Je vais recracher tout le champagne contenu dans mon estomac. Qu'est-ce qu'il me raconte, celui-là ?
— Pardon ?
— Je ne peux pas vous expliquer maintenant, dit-il simplement. Je vous raconterai dans la limousine mais en attendant allons-nous-en d'ici.

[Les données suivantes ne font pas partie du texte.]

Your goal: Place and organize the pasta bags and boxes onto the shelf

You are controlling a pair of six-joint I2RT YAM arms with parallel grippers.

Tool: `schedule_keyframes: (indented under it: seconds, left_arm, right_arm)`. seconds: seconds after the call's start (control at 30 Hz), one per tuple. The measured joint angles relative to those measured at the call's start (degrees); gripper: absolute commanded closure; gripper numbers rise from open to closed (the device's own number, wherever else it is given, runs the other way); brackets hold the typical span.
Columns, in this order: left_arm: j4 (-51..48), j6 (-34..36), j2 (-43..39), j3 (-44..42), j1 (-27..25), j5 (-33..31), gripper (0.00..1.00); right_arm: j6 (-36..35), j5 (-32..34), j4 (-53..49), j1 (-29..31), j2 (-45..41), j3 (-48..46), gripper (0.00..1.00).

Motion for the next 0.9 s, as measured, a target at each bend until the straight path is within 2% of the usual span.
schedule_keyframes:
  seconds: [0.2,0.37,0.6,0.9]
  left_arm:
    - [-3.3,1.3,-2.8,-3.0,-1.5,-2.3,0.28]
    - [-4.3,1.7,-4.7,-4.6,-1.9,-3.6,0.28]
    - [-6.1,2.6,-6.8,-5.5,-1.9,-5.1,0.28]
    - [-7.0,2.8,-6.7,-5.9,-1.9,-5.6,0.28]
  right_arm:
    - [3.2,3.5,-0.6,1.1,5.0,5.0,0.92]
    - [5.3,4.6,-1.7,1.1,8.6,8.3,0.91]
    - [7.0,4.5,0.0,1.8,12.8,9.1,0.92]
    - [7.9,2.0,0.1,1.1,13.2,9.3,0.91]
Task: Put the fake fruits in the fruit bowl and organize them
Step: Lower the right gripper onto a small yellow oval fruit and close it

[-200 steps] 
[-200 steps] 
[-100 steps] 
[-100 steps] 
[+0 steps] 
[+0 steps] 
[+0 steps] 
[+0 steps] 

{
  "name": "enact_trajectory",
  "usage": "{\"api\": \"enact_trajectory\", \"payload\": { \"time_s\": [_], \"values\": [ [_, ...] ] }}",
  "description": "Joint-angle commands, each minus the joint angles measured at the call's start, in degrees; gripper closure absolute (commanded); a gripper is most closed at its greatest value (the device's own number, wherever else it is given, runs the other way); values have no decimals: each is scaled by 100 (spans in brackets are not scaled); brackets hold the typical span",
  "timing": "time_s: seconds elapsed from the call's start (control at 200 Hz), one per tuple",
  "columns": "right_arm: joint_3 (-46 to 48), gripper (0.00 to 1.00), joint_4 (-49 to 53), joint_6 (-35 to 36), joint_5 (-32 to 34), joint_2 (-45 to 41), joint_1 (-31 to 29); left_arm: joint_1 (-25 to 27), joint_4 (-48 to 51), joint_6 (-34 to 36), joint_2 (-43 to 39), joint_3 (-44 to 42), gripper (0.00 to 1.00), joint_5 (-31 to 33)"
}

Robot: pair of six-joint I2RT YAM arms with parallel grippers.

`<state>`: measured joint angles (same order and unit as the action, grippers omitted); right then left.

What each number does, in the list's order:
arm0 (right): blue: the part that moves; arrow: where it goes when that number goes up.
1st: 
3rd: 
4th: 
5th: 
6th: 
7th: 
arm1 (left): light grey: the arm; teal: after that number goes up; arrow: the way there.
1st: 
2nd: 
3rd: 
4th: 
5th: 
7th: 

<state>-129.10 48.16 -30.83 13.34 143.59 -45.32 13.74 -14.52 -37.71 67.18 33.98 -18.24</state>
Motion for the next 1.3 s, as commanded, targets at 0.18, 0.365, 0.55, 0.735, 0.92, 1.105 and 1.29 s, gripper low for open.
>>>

Il se lève et passe sa main dans ses cheveux, l'air normal puis me fait signe de le suivre. J'espère que tout ceci n'est qu'une grosse supercherie. Et j'espère que nous sommes le premier avril parce que ce n'est pas possible autrement.
Arrivés devant la voiture, le chauffeur vient nous ouvrir la portière où je vais m'installer aux côtés du faux roi. Une fois la limousine démarrée, je me tourne vers lui, furieuse.
— Qui êtes-vous ?
Il prend une longue inspiration, réfléchit longuement puis soupire.
— Je ne devrais pas vous le dire.
— Alors pourquoi m'en avez-vous parlé ?
Il hausse les épaules, l'air complément perdu. Puis il reprend :
— Je suis Sebastien de Lucrenda, l'aîné d'une fratrie de quatre enfants.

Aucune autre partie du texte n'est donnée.